Primer vistazo: Pedrada en la barriga de un abusador
El conquistador Pánfilo de Narváez, quien era un verdadero asesino patológico, parte de Baracoa al mando de treinta hombres, para llevar a vías de hecho la conquista del cacicazgo bayamés.
No sé si la expedición cargaba unos cuantos odres de vino, pero sí está comprobado que una noche se durmieron todos los centinelas del campamento, ocasión que aprovecharon los indocubanos para atacarlos.
Narváez se despertó nada menos que por una pedrada en la boca del estómago, y mientras gritaba “¡Me han muerto!”, le pedía confesión al capellán que los acompañaba.
Más tarde, los españoles exageraron la cifra de los atacantes hasta siete mil. Pero es bien sabido que el temor siempre aumenta la magnitud del enemigo.
Lo cierto es que aquel abusador, con la tremenda pedrada, se llevó el mayor susto de su vida, sólo superado por el que experimentó mientras se ahogaba durante un naufragio.

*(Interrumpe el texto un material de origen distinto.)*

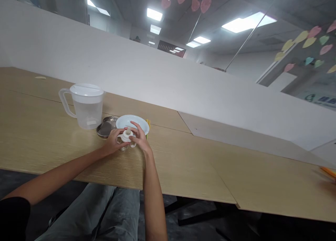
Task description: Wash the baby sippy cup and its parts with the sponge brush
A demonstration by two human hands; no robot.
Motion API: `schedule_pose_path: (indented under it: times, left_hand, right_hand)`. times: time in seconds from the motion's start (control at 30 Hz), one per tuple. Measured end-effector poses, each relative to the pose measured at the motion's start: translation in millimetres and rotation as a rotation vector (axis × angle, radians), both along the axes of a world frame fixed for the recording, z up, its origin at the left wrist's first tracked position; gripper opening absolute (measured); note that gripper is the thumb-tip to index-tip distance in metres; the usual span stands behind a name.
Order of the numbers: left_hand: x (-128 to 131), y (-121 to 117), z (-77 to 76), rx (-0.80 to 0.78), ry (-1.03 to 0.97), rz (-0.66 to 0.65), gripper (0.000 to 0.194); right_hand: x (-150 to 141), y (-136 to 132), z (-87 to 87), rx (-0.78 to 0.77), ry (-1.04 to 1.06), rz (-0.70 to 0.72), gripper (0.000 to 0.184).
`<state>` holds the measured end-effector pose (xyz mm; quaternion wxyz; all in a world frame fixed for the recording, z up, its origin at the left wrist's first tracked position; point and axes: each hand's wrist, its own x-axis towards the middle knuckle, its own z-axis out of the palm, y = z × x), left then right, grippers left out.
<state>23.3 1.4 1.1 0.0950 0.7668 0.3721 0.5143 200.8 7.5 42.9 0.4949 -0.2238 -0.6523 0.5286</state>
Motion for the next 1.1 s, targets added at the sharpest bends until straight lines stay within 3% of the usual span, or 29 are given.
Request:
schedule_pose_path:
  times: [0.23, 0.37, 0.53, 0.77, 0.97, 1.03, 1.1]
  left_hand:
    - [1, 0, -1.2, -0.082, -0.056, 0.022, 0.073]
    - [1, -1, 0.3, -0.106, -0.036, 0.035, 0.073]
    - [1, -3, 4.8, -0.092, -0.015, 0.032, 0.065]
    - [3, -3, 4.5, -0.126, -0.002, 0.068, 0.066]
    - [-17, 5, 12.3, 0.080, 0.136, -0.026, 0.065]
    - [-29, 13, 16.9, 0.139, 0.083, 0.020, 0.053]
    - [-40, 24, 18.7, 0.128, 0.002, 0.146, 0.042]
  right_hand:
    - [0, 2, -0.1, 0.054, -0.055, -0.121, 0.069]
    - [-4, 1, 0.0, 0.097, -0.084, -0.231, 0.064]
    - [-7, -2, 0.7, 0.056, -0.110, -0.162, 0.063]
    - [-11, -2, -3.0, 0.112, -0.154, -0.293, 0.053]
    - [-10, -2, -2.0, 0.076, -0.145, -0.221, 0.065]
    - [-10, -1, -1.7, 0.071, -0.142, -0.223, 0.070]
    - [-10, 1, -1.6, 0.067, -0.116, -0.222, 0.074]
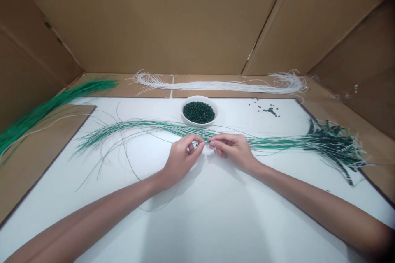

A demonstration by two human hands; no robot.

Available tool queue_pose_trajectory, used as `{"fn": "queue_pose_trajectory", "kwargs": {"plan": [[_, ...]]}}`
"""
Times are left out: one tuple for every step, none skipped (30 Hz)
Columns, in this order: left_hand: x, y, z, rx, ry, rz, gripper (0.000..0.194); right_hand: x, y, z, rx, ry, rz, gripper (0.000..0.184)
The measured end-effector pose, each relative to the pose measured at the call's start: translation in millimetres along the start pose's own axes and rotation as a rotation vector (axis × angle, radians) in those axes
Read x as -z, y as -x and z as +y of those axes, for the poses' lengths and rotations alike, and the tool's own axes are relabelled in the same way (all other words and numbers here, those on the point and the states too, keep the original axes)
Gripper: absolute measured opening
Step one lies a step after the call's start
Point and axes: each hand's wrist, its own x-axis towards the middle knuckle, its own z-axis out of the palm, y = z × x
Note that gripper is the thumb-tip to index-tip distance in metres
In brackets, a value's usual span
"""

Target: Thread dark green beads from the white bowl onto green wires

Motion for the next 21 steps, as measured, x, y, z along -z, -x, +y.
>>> {"fn": "queue_pose_trajectory", "kwargs": {"plan": [[-0.1,0.0,-0.3,-0.002,-0.004,-0.003,0.016,-0.2,-0.1,0.0,0.002,-0.006,0.003,0.015],[-0.2,-0.1,-0.6,-0.005,-0.008,-0.007,0.015,-0.4,-0.2,0.2,0.004,-0.011,0.008,0.015],[-0.3,-0.1,-1.0,-0.009,-0.013,-0.010,0.015,-0.4,-0.4,0.4,0.006,-0.013,0.012,0.015],[-0.5,-0.1,-1.4,-0.014,-0.018,-0.012,0.015,-0.4,-0.6,0.7,0.008,-0.013,0.016,0.015],[-0.6,0.0,-1.7,-0.019,-0.023,-0.013,0.014,-0.4,-0.9,1.0,0.010,-0.012,0.019,0.015],[-0.8,0.1,-2.0,-0.023,-0.027,-0.014,0.014,-0.3,-1.1,1.2,0.011,-0.009,0.023,0.015],[-0.9,0.2,-2.3,-0.026,-0.030,-0.013,0.014,-0.1,-1.2,1.4,0.011,-0.005,0.025,0.015],[-1.0,0.3,-2.6,-0.029,-0.033,-0.013,0.014,0.0,-1.3,1.5,0.011,0.000,0.026,0.015],[-1.0,0.4,-2.8,-0.032,-0.034,-0.012,0.014,0.2,-1.3,1.5,0.011,0.004,0.027,0.015],[-1.1,0.5,-2.9,-0.036,-0.035,-0.010,0.014,0.4,-1.2,1.4,0.011,0.007,0.027,0.015],[-1.1,0.5,-3.1,-0.038,-0.037,-0.008,0.014,0.5,-1.1,1.2,0.012,0.009,0.025,0.014],[-1.2,0.5,-3.3,-0.041,-0.038,-0.007,0.014,0.6,-0.9,1.0,0.014,0.011,0.020,0.014],[-1.2,0.5,-3.5,-0.042,-0.039,-0.007,0.014,0.7,-0.7,0.8,0.017,0.013,0.015,0.014],[-1.3,0.4,-3.7,-0.042,-0.041,-0.009,0.014,0.7,-0.6,0.6,0.018,0.015,0.012,0.013],[-1.3,0.3,-3.8,-0.043,-0.044,-0.010,0.014,0.7,-0.5,0.5,0.020,0.017,0.011,0.013],[-1.4,0.2,-3.9,-0.045,-0.048,-0.013,0.014,0.6,-0.4,0.3,0.021,0.017,0.012,0.013],[-1.5,0.1,-4.0,-0.048,-0.052,-0.014,0.014,0.6,-0.4,0.2,0.023,0.016,0.013,0.013],[-1.6,0.0,-4.0,-0.052,-0.056,-0.014,0.014,0.4,-0.4,0.2,0.025,0.014,0.014,0.013],[-1.7,-0.1,-4.0,-0.054,-0.058,-0.013,0.014,0.3,-0.4,0.1,0.026,0.011,0.015,0.013],[-1.7,-0.2,-3.9,-0.056,-0.058,-0.012,0.014,0.2,-0.4,0.1,0.026,0.007,0.015,0.013],[-1.6,-0.3,-3.7,-0.057,-0.058,-0.012,0.014,0.1,-0.3,0.2,0.025,0.004,0.018,0.013]]}}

Segundo vistazo: Más flemático que un lord
La frase “tener sangre de horchata” parecía diseñada para Pancho Vila, un vecino de la Santa Clara del siglo XIX, a quien nada le importaba.

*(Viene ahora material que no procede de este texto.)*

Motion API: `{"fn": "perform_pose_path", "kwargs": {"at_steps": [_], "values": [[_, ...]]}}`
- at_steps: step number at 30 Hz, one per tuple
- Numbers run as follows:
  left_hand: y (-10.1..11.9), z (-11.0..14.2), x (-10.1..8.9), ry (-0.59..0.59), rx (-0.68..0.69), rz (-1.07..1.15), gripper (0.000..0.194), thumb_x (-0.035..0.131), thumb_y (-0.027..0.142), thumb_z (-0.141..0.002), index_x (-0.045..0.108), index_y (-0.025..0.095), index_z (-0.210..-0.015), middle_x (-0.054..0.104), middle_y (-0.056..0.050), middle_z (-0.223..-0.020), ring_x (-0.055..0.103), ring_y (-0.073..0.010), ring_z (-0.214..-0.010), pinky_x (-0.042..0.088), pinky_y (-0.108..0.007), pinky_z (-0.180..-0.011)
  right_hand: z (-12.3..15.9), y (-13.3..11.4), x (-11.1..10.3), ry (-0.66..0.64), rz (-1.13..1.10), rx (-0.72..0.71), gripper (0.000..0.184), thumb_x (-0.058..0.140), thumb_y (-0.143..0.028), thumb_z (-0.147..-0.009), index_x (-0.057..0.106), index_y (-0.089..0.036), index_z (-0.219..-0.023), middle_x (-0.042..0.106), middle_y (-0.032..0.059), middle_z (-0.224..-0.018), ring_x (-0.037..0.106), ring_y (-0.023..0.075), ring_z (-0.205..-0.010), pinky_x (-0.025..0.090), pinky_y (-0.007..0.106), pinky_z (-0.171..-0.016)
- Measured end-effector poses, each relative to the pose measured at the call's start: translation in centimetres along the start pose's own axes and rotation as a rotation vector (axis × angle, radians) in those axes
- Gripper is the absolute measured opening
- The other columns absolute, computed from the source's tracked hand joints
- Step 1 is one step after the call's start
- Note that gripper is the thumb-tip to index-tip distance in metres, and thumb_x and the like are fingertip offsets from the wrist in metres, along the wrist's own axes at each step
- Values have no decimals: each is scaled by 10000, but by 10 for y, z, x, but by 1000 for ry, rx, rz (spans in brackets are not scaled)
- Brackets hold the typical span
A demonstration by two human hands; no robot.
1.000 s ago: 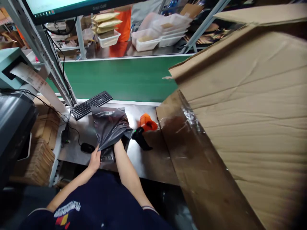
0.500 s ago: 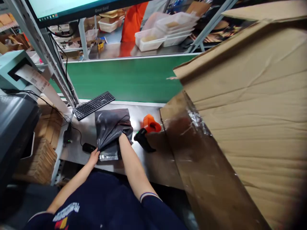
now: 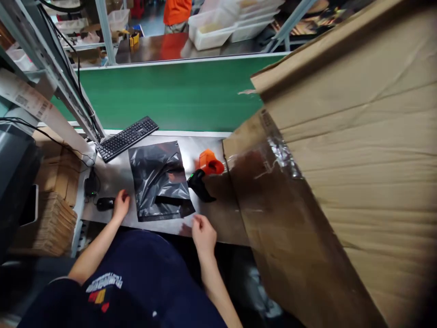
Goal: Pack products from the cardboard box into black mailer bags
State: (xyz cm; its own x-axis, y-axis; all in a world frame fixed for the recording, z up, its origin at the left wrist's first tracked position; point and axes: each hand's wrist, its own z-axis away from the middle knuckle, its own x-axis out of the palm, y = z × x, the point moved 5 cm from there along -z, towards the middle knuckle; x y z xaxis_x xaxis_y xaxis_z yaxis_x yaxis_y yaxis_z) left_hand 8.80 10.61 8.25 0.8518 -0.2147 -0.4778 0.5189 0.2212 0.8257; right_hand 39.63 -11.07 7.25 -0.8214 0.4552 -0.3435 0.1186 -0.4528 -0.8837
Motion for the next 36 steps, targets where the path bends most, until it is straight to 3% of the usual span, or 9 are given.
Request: {"fn": "perform_pose_path", "kwargs": {"at_steps": [3, 5, 8, 14, 18, 22, 26, 31, 36], "values": [[38, -19, 38, -116, 237, -77, 441, 606, 257, -928, 655, 184, -1361, 612, -148, -1483, 512, -273, -1443, 350, -472, -1263, -29, -53, 0, 203, 278, -290, 517, 463, -473, -973, 630, -249, -1408, 587, 125, -1522, 464, 344, -1472, 301, 559, -1283], [54, -30, 69, -197, 380, -244, 577, 636, 317, -932, 567, 182, -1489, 481, -155, -1627, 358, -316, -1563, 264, -523, -1302, -53, -78, 25, 55, 487, -474, 543, 494, -434, -987, 570, -258, -1495, 483, 86, -1634, 361, 321, -1557, 223, 556, -1314], [53, -40, 94, -307, 559, -692, 762, 620, 437, -958, 381, 154, -1624, 281, -188, -1730, 165, -399, -1626, 197, -615, -1300, -72, -63, 46, -169, 806, -488, 562, 506, -382, -994, 533, -217, -1531, 447, 126, -1654, 344, 358, -1568, 227, 652, -1281], [17, -35, 63, -338, 714, -900, 877, 613, 554, -951, 286, 164, -1665, 163, -203, -1754, 98, -415, -1633, 132, -656, -1295, -41, 14, 8, -165, 904, -562, 518, 428, -408, -1033, 611, -168, -1455, 532, 158, -1586, 446, 351, -1510, 330, 634, -1244], [9, -12, 69, -395, 723, -886, 792, 577, 538, -982, 323, 214, -1658, 205, -168, -1751, 133, -398, -1632, 144, -651, -1297, -58, 1, -7, 165, 696, -561, 537, 377, -413, -1047, 581, -146, -1466, 545, 186, -1562, 448, 306, -1496, 363, 530, -1248], [8, -3, 76, -430, 716, -929, 779, 587, 548, -978, 353, 221, -1646, 221, -162, -1746, 172, -406, -1623, 154, -680, -1284, -118, -20, -13, 423, 550, -247, 702, 462, -407, -973, 398, -43, -1570, 491, 278, -1561, 441, 374, -1467, 375, 574, -1218], [15, 6, 73, -387, 753, -931, 808, 570, 567, -982, 321, 198, -1656, 216, -173, -1746, 170, -398, -1625, 144, -671, -1291, -151, -14, -26, 369, 598, -27, 705, 536, -428, -930, 467, -60, -1527, 562, 279, -1481, 489, 429, -1390, 369, 632, -1180], [31, 18, 101, -362, 773, -919, 729, 481, 539, -1027, 297, 241, -1667, 226, -128, -1752, 167, -362, -1633, 136, -647, -1304, -131, -3, -56, 452, 724, -47, 656, 473, -411, -983, 469, -38, -1522, 551, 302, -1475, 492, 436, -1378, 393, 640, -1146], [24, 5, 113, -287, 623, -925, 758, 503, 555, -1008, 308, 228, -1663, 200, -147, -1755, 139, -398, -1632, 151, -694, -1280, -122, -43, 2, 216, 940, -422, 662, 357, -458, -1055, 363, -118, -1622, 272, 211, -1723, 238, 359, -1595, 219, 598, -1286]]}}
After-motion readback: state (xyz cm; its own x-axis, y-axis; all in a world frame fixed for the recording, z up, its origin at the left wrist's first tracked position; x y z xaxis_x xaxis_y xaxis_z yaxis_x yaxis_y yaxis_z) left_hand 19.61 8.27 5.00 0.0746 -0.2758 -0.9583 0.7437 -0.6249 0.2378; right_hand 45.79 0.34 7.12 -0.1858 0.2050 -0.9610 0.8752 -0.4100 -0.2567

A aquel pedazo de carne con ojos no lo perturbaba ni la más colosal catástrofe.
Cierto día, cogió fuego una casa de la localidad. A Pancho Vila, quien andaba por las inmediaciones, ansiosamente los bomberos le pusieron un cubo en las manos, para que cooperase en la extinción del siniestro. Pero él se quedó sentado en la acera, sin disponerse a cargar agua.

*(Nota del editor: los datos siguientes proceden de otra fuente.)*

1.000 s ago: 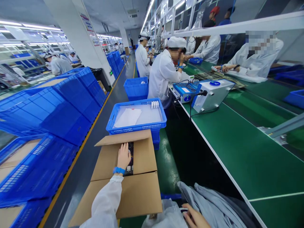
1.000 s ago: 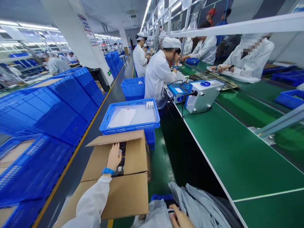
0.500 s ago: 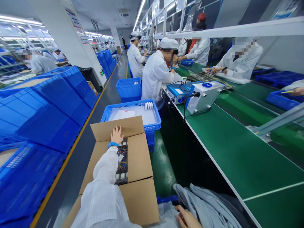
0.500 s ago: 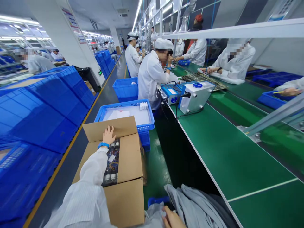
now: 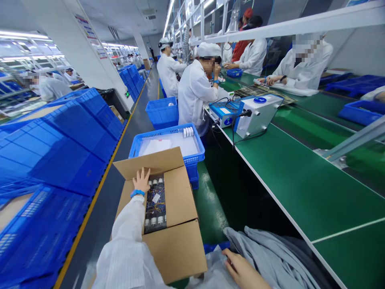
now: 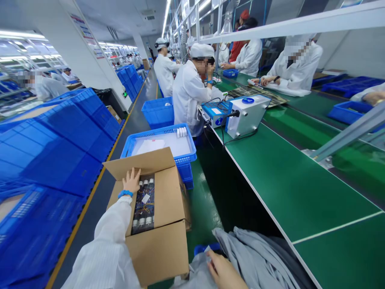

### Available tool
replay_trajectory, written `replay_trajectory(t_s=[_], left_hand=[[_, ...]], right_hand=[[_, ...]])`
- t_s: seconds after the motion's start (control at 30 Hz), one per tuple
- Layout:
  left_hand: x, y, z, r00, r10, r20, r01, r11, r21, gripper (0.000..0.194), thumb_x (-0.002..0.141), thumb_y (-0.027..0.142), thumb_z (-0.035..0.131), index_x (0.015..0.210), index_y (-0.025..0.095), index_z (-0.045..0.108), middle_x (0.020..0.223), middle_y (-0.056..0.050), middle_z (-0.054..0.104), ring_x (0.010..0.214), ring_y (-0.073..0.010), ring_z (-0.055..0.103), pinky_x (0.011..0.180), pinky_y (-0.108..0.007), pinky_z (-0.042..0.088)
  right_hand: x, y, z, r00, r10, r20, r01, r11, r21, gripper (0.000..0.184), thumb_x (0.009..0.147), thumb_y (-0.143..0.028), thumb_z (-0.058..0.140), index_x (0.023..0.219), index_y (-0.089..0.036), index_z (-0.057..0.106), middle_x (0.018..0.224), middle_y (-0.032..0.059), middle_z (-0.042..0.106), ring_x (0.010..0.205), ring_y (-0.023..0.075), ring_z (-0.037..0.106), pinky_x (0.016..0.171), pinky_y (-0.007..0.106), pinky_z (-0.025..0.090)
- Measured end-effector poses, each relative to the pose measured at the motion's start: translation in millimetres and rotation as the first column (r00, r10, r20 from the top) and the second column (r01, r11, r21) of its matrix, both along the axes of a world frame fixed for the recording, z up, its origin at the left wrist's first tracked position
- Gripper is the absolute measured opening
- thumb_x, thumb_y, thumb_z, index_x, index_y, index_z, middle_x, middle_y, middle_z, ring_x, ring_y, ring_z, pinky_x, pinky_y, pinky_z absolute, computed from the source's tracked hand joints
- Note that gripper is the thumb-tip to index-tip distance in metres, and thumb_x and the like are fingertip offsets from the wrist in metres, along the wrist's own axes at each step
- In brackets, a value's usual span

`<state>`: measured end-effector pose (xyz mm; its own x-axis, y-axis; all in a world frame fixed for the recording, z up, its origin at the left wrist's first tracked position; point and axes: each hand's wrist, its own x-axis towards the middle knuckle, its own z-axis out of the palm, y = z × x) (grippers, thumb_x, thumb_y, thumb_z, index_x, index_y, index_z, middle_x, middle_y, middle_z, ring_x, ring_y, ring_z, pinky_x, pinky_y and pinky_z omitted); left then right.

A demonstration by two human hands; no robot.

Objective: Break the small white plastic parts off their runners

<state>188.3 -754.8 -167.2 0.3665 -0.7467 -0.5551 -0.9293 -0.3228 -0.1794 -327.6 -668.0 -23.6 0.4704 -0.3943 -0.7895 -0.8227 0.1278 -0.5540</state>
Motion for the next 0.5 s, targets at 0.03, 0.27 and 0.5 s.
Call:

Un bombero, exasperado, lo conminó a que se pusiese en movimiento: “¡Meta el hombro, señor, que la casa se quema!”.
Pancho bostezó y, sin que le temblase un músculo de la cara, contestó: “Déjela que se queme. Esa casa es mía”.
Tercer vistazo: Del mal, el menos
EL punto nororiental por donde el ingenio Boston importaba maquinarias y exportaba azúcar y mieles, gozó de singular fama: se dice que allí había la más alta densidad de toda la nación en cuanto a “curdonautas” por kilómetro cuadrado.
Los bromistas aseguraban que semanalmente al pobladito entraban una carretilla de pan y una rastra de ron.
Entre los alegres empinadores del codo, ninguno tan desaforado como quien, con toda razón, se llamaba Bebo.
Cuentan los que lo vieron que una vez Bebo andaba dando tumbos por las calles del lugar, tras guardar en el bolsillo trasero del pantalón una caneca de material “radiactivo” cuya calidad no podía ser más impotable. Dio un resbalón, cayó al suelo y después sintió algo húmedo en el bolsillo. Entonces, enloquecido de angustia, gritó: “¡Dios mío, ¡que sea sangre!”.